One interview, however, that I conducted on a hot Thursday afternoon left me a knot of indecision and emotion.
The neighboring communities of Big Stone Gap and Appalachia, Virginia, straddle the line demarcating the boundary between coal bearing regions and non-coal bearing regions. There are many active and retired coal miners in this area and I wanted to speak with some of them to understand their occupations and lifestyles. While one miner I spoke with was happy and reasonably healthy in his retirement, another drew a much more negative picture.
On one of the many roads emanating from Appalachia, I drove my motorcycle onto increasingly narrow and poorly paved roads past abandoned homes, tipples, and industrial buildings. On a side road in a former coal camp, I parked the motorcycle at the end of the good pavement and I walked the last 100 yards to find a man named John Seabolt in his small but well-kept bungalow home. There were a dozen other homes in the neighborhood, some in good condition with homey touches like picket fences and flowers and others in the advanced states of decay. There were neither children nor telltale signs of them, such as bicycles or basketball hoops. Dogs ran from porches to bark at me.
A friend of John's had called him to ask if it was okay for me to visit and interview him. I guessed upon meeting him that he saw relatively few visitors, particularly strangers. He was a short man like myself, but stout. Even though he knew I was coming, he didn't bother to put on a shirt. He wore only shorts and loafers. He had a belly as round and smooth as a dime-store Buddha.
He told me about losing his job years earlier in coal mining. Apparently, he was responsible and on the scene where a man was crushed to death in a mine. Somebody had to take responsibility and that fell to John.

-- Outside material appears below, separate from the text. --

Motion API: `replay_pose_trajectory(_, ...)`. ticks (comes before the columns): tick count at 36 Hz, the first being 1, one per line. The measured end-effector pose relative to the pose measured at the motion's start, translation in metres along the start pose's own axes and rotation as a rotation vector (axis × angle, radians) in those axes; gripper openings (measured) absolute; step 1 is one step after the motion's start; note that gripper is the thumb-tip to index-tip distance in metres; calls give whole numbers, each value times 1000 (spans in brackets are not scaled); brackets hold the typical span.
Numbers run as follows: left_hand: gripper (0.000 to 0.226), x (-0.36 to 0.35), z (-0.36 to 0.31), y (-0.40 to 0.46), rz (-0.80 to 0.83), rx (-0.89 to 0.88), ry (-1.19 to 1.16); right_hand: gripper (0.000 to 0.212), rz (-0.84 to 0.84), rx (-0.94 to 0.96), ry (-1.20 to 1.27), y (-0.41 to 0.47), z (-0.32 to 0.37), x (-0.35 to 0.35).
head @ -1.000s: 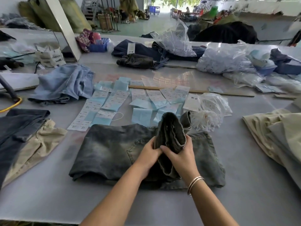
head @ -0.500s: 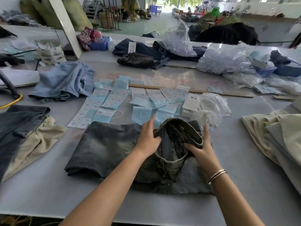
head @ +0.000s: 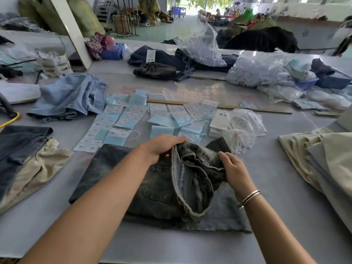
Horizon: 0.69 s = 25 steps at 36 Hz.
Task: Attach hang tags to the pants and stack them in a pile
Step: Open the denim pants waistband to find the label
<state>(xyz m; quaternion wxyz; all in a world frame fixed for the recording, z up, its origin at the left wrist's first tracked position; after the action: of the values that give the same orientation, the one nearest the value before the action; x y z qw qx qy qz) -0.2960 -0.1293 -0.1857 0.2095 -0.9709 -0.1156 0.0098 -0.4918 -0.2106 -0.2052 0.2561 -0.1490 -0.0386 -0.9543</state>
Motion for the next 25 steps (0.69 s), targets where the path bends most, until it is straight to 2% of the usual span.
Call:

During his conversation, he got up from the sofa to attend to his wife, who was apparently incapacitated in the nearby bedroom. He told me that she had had several strokes. I had to impose upon him in his own house by asking him not to light the cigarette he lifted to his lips.

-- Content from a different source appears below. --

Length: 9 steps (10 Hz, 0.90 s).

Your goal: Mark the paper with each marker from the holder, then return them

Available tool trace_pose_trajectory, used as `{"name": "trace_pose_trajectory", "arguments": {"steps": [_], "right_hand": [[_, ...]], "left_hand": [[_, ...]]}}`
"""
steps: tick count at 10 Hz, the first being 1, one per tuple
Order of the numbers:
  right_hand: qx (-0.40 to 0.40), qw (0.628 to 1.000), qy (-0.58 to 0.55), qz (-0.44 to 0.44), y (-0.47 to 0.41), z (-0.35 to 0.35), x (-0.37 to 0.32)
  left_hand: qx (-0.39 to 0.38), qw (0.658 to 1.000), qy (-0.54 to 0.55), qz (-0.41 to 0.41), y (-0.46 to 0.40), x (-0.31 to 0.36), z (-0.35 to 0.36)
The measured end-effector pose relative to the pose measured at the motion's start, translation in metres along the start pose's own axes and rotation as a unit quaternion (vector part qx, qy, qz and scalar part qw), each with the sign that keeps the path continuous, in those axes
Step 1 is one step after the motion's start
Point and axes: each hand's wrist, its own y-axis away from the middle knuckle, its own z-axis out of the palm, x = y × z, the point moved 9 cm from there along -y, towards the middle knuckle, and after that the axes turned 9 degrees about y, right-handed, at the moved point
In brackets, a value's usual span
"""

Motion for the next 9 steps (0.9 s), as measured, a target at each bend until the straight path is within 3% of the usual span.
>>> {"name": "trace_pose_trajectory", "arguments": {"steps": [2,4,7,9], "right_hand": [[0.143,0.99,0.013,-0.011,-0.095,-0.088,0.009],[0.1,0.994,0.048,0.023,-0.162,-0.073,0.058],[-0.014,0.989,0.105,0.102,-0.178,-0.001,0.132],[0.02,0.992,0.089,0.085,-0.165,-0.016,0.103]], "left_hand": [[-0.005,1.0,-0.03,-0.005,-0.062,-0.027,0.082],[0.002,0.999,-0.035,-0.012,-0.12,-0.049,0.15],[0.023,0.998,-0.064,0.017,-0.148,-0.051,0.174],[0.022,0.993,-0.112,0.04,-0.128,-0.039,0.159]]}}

I heard several stories of accidents and fires in the mines. John was disabled, living off a pension and government assistance. His days were filled with menial tasks and listless wandering of the neighborhood.

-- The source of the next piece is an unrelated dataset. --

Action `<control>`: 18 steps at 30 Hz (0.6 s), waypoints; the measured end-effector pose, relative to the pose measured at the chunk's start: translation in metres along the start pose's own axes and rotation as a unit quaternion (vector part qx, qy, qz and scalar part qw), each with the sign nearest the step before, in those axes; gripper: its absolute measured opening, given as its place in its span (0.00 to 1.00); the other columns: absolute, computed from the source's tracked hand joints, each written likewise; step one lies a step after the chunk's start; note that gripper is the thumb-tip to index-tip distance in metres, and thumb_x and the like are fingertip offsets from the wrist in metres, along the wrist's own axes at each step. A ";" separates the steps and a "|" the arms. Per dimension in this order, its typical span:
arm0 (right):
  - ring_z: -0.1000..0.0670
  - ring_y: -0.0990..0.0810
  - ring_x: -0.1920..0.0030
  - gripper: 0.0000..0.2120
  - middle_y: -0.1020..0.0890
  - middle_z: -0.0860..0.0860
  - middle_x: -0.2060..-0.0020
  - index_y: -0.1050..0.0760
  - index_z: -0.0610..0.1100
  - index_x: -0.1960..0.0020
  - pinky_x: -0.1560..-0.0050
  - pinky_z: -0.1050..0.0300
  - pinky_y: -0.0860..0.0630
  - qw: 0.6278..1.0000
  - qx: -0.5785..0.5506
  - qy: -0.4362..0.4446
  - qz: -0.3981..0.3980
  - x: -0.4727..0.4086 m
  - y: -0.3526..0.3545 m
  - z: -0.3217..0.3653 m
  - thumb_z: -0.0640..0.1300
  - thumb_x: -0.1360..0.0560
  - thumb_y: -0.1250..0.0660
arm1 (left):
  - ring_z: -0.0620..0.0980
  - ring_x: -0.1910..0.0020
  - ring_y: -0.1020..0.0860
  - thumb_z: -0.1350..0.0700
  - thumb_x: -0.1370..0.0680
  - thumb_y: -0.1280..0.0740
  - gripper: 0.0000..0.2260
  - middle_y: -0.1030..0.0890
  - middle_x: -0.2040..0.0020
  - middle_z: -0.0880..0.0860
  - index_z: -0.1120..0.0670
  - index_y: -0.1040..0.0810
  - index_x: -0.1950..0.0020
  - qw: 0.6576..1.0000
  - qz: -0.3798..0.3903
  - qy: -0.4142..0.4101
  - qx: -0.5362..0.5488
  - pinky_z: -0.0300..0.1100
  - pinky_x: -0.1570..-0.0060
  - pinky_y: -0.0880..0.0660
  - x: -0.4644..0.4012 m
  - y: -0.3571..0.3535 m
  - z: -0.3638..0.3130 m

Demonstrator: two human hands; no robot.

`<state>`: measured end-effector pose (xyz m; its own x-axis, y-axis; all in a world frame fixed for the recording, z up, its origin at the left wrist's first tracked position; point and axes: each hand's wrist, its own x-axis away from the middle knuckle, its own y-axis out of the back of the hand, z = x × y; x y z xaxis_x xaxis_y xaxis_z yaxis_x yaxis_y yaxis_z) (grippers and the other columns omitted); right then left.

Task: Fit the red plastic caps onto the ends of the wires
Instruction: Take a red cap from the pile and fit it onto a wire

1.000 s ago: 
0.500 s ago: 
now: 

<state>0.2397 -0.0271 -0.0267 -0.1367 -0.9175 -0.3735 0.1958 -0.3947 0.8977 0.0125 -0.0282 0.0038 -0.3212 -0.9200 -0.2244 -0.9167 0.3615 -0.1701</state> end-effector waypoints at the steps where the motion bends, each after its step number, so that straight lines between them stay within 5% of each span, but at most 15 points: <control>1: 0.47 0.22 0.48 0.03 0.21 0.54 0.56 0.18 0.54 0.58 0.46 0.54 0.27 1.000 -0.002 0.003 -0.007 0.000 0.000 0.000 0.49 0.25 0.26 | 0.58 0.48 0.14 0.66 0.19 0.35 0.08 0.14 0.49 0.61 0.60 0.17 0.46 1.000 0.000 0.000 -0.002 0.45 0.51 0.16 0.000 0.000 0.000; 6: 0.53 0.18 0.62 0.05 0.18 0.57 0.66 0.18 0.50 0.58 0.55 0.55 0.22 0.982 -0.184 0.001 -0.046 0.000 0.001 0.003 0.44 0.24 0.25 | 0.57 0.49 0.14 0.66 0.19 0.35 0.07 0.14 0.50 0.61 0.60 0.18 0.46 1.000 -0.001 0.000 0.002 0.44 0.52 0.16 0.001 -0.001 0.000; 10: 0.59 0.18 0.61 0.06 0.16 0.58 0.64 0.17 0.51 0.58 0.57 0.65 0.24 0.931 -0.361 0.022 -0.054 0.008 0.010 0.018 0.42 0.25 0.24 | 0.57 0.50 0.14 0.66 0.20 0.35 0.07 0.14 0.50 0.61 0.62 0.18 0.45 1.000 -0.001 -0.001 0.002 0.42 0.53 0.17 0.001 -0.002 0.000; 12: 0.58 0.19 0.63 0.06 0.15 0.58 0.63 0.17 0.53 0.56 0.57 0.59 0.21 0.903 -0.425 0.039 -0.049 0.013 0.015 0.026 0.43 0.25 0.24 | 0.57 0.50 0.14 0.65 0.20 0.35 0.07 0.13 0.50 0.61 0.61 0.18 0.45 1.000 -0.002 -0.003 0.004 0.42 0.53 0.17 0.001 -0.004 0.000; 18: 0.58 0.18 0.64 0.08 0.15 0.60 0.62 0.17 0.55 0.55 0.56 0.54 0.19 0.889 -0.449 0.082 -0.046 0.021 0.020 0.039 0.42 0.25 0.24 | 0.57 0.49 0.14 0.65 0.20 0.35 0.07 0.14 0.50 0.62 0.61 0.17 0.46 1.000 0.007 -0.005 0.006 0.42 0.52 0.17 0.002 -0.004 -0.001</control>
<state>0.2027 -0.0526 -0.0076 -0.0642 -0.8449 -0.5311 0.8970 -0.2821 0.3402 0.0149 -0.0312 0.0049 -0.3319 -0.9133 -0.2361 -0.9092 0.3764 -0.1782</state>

When I departed, he told me that perhaps half the houses in his neighborhood were completely unoccupied. Because of the advanced of the decrepitude, houses were virtually worthless. Many of them were ostensibly for sale and could be purchased for virtually nothing, but since there were no jobs, nobody wanted to live there.
Donning my helmet and clothing, I threw my leg over my hot motorcycle and bid Mr. Seabolt adieu. Driving away, it seemed to me that he and most of his neighbors were simply waiting for death to come. I remembered the old admonition from my mother, “If you can't say something nice, don't say anything.” What would I say in my book about Mr. Seabolt?